John Cena vs. Hulk Hogan
Now, Hulk Hogan on the other hand, his "ringwork" post-2002 can very much insult any viewer's intelligence, but the match itself isn't the point here. If the Rock/Hogan match at Wrestlemania 18 is any indication, the heat on Cena vs. Hogan would make the Rock's experience seem like a July weekday at the Metrodome. Hogan not being able to take a simple clothesline bump anymore is irrelevant. Everyone seems to love to hate Cena, and this would be the best opportunity to see that manifest itself into one huge cacophony of boos the likes of which nobody has ever heard. A-Rod would look like Santa Claus compared to Cena. (Analogy not valid in Philadelphia)

Batista vs. Brock Lesnar
If one Vince McMahon were to throw a boatload of money at Brock Lesnar to come back for one match, who would his opponent be? Resident musclehead Batista would make the most sense, since he did the best job filling the Huge Indestructable Ripped Guy void since Brock's departure in 2004. (No, we're not counting the useless Bobby Lashley experiment.) Both these guys work very well as big men, so this has some Tremendous Upside Potential (TM Bill Simmons) to be a great power match. (And no, I don't care if Brock is UFC Heavyweight Champ. This guy would come back for one match if the price was right.)

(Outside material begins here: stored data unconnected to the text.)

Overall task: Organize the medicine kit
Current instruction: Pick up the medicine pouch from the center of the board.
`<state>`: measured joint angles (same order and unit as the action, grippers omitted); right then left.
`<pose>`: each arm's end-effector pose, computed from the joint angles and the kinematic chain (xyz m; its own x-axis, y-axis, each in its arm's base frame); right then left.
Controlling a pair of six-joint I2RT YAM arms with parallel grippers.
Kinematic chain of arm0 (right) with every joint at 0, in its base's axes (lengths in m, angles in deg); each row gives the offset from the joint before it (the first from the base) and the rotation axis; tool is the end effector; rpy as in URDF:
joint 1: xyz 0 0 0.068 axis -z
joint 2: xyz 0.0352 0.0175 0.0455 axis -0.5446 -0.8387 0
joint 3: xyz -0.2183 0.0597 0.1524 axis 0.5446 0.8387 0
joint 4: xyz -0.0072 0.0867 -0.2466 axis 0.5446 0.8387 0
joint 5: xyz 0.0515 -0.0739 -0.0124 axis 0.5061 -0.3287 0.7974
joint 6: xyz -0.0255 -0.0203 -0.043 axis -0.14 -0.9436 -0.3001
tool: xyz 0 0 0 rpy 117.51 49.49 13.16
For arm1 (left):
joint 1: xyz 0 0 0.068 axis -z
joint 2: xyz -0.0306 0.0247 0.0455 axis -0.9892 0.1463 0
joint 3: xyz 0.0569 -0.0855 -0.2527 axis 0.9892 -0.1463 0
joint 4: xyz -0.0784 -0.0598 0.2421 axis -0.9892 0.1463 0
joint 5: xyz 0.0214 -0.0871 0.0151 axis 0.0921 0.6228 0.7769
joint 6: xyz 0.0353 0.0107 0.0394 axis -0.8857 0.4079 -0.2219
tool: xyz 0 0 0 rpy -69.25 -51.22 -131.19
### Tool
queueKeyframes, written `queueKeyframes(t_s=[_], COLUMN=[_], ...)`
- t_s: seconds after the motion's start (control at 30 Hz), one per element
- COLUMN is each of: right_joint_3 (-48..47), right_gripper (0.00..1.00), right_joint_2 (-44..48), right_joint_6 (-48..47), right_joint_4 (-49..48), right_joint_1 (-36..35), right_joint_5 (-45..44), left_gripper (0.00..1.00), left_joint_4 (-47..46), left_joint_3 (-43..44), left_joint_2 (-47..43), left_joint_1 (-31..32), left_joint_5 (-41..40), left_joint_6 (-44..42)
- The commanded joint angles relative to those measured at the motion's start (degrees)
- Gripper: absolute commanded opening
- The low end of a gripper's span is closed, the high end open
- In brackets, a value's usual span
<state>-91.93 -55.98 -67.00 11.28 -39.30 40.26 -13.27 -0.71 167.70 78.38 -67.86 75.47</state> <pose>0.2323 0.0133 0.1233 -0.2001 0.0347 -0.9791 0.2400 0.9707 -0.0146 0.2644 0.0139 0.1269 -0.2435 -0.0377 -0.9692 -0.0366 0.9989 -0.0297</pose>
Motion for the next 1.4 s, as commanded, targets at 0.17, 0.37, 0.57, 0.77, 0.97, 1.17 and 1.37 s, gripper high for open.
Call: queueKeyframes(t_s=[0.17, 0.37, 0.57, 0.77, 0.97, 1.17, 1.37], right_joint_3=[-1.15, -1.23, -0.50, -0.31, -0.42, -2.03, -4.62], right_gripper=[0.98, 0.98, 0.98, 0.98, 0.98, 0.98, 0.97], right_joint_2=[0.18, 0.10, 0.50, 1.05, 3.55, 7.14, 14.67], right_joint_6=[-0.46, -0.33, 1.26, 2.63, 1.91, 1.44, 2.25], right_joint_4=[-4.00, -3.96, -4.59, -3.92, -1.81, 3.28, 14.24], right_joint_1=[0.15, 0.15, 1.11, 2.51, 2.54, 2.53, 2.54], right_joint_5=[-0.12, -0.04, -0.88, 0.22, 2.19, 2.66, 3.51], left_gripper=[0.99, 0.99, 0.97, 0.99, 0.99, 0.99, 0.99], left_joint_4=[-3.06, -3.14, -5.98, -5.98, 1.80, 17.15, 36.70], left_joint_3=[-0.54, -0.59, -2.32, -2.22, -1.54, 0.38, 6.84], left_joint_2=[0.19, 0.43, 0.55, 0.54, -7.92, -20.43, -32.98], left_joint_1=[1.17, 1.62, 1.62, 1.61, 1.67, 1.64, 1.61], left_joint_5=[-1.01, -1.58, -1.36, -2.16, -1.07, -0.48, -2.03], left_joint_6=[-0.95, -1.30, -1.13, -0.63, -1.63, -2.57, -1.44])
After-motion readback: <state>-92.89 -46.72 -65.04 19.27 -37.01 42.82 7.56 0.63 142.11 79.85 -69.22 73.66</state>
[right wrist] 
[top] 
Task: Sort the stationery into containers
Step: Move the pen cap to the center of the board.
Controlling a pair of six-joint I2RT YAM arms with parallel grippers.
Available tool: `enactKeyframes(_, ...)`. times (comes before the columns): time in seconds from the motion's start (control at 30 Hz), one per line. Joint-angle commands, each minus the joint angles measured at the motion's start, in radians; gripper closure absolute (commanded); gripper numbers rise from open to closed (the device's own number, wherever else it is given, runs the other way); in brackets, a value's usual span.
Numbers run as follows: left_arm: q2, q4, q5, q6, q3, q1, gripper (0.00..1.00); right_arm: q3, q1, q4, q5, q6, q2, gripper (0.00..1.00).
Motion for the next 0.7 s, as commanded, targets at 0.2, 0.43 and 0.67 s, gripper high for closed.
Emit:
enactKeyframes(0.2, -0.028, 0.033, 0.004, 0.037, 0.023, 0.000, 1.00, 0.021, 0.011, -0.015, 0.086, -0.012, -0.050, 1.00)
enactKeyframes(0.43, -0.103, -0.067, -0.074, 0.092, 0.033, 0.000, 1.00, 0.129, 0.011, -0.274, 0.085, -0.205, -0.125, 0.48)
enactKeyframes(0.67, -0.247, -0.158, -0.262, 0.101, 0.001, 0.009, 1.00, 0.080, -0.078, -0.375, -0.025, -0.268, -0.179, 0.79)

Triple H vs. Shawn Michaels vs. Kurt Angle
Replace Chris Benoit with Angle in the Wrestlemania XX main event, considered by many to be the best WM main event ever, and I think it's a better match. Also worth noting: The WWE would love nothing more than to completely eliminate Chris Benoit from its archives, and this would do its part in topping the WM20 main event as the greatest three-way match ever. I toyed with the idea of including Randy Orton, but four-way matches aren't as fun.

The Hardys vs. Edge and Christian
A Dream Wrestlemania would need a badass old school tag team match. Formulaic but effective and damned fun to watch: Babyface A falls into the wrong corner via nefarious means and gets the holy shit beat out of him for a solid 15 minutes, coming oh-so-close to making the tag several times, before finally making to Babyface B, who cleans house and eventually leads the team to victory. These teams did it better than anyone the past decade, and they're all still in their primes. Tons of backstory to be had here too, since all four have gone on to singles success.

Money in the Bank Ladder Match
Chris Jericho vs. Randy Orton vs. Big Show vs. Shelton Benjamin vs. John Morrison vs. Vince McMahon
Every Wrestlemania needs to have a crazy ladder match, and that's right up Jericho's alley, since he's been in about 87 ladder matches. Benjamin and Morrison are in there to take what are known as the "HOLY SHIT" bumps. Big Show is in there to do some "big guy obliterates everyone with a ladder" spots, plus it would be goofy to see such a huge guy trying to climb a normal sized ladder. Orton's in there to win the thing. Vince is in there strictly for comedy. Who doesn't love seeing a 50something year old man do ridiculous things for his company? Plus, there would have to be a spot late in the match where it really looks like Vince could win. The crowd freaking out as the possibility becomes more real would be worth the price of admission.

Rey Mysterio vs. Rob Van Dam
Here's your opening match. I love it when pay-per-views start with two smaller, lightning-quick guys that are determined to stick it to their boss for being put first on the card. The Rockers used to be experts at this.

You've got almost every kind of match on that card: the high flying match, the technical/workrate match, the spotfest, the hot tag match, the power match, the "boo John Cena as if your life depends on it match", and three "dream" matches fans never thought they would see. Vince knows he's got a can't-lose commodity in Wrestlemania -- I just wish he'd strike while the iron was still hot. Time's a-wasting.